▶ EXERCISE DIRECTIONS
What lines below contain the string "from"? List them all.

▶ INFORMATION SUPPLIED
%%

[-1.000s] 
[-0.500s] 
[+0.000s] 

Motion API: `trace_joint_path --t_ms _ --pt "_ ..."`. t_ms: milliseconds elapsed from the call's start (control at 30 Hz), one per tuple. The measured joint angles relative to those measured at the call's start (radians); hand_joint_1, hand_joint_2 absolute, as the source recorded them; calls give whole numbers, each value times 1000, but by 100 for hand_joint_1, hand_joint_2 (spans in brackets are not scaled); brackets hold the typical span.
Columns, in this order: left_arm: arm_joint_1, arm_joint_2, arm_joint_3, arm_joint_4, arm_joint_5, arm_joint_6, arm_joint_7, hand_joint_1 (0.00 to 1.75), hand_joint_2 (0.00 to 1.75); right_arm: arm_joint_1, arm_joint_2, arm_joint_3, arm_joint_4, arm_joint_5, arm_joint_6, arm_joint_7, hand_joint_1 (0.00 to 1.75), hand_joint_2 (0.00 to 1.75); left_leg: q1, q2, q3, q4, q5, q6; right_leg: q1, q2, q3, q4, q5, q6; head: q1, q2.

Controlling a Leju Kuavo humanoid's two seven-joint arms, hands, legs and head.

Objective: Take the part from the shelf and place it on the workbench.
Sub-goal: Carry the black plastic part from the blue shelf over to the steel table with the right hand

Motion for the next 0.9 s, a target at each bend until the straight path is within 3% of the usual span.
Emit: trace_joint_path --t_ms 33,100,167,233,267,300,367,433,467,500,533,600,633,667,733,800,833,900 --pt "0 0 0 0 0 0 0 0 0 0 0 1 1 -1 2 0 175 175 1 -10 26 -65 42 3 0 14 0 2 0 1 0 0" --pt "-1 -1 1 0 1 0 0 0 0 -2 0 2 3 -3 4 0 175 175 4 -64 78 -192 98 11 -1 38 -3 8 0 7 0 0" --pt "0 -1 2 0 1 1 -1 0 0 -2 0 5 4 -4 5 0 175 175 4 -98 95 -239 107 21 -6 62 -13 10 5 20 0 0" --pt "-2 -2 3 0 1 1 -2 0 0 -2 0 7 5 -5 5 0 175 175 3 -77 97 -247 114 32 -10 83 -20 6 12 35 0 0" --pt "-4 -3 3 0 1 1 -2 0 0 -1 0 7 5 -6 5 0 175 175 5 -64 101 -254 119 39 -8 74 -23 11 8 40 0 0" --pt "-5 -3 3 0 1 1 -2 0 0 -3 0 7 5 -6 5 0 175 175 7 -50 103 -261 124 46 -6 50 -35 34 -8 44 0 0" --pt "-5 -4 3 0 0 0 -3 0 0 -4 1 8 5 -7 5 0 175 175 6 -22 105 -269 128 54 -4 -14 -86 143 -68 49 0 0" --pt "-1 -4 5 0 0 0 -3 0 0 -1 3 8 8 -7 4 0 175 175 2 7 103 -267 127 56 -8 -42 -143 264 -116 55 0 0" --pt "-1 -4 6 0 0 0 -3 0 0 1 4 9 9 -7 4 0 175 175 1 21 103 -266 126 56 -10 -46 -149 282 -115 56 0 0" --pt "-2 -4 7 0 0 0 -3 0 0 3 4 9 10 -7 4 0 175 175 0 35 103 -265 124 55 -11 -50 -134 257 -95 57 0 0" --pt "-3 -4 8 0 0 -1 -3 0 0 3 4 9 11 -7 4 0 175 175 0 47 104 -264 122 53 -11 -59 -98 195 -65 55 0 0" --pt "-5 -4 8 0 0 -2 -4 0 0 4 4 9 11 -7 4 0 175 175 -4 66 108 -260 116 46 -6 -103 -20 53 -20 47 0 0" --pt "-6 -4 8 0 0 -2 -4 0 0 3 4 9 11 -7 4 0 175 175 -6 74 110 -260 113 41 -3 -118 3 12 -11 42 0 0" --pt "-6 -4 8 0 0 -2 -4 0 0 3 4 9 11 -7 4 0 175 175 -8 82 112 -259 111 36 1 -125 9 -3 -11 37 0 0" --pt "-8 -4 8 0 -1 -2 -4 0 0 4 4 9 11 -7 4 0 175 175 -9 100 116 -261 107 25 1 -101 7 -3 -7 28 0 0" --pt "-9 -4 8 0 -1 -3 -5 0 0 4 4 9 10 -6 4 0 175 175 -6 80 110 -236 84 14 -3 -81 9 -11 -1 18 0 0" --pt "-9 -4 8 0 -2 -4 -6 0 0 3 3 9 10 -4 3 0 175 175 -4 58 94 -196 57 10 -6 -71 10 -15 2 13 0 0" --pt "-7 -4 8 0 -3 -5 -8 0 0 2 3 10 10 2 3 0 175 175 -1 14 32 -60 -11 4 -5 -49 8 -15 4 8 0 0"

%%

▶ ANSWER AREA
Motion API: `trace_joint_path --t_ms _ --pt "_ ..."`. t_ms: milliseconds elapsed from the call's start (control at 30 Hz), one per tuple. The measured joint angles relative to those measured at the call's start (radians); hand_joint_1, hand_joint_2 absolute, as the source recorded them; calls give whole numbers, each value times 1000, but by 100 for hand_joint_1, hand_joint_2 (spans in brackets are not scaled); brackets hold the typical span.
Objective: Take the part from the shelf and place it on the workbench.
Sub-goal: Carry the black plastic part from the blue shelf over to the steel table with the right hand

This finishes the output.